- What is expected:
Reproduce exactly, from the data that follows, the line with "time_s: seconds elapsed", the line with "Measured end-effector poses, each", and every line that lies between them.

(Provided data Opens)

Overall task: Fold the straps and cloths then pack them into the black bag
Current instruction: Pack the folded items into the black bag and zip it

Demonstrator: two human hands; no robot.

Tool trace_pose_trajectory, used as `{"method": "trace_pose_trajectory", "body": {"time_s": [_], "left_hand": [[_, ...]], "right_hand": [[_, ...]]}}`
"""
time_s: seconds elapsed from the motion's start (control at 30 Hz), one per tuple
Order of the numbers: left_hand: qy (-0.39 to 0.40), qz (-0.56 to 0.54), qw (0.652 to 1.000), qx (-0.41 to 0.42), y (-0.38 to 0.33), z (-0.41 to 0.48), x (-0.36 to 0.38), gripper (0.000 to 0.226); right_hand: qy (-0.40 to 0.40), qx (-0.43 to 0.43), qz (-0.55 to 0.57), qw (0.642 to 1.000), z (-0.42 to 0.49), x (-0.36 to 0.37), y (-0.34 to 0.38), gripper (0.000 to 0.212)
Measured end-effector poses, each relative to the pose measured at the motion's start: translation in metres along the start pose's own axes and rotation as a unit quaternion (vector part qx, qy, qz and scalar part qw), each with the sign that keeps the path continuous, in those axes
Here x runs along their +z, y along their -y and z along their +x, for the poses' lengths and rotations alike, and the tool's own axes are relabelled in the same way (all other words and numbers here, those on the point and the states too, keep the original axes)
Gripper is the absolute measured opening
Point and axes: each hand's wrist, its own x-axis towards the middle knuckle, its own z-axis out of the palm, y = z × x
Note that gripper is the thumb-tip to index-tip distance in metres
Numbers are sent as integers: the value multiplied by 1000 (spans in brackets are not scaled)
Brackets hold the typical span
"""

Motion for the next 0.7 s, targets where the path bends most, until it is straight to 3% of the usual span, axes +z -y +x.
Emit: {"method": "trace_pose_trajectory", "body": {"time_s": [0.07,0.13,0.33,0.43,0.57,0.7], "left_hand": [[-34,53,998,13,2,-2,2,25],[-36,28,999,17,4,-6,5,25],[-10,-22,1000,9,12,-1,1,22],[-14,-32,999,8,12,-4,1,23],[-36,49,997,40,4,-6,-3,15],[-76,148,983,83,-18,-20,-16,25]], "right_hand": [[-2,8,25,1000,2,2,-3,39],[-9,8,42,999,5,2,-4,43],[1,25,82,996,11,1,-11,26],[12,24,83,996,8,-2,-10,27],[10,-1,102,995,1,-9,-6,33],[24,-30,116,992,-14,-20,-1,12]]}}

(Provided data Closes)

- Finished task:
time_s: seconds elapsed from the motion's start (control at 30 Hz), one per tuple
Order of the numbers: left_hand: qy (-0.39 to 0.40), qz (-0.56 to 0.54), qw (0.652 to 1.000), qx (-0.41 to 0.42), y (-0.38 to 0.33), z (-0.41 to 0.48), x (-0.36 to 0.38), gripper (0.000 to 0.226); right_hand: qy (-0.40 to 0.40), qx (-0.43 to 0.43), qz (-0.55 to 0.57), qw (0.642 to 1.000), z (-0.42 to 0.49), x (-0.36 to 0.37), y (-0.34 to 0.38), gripper (0.000 to 0.212)
Measured end-effector poses, each relative to the pose measured at the motion's start: translation in metres along the start pose's own axes and rotation as a unit quaternion (vector part qx, qy, qz and scalar part qw), each with the sign that keeps the path continuous, in those axes

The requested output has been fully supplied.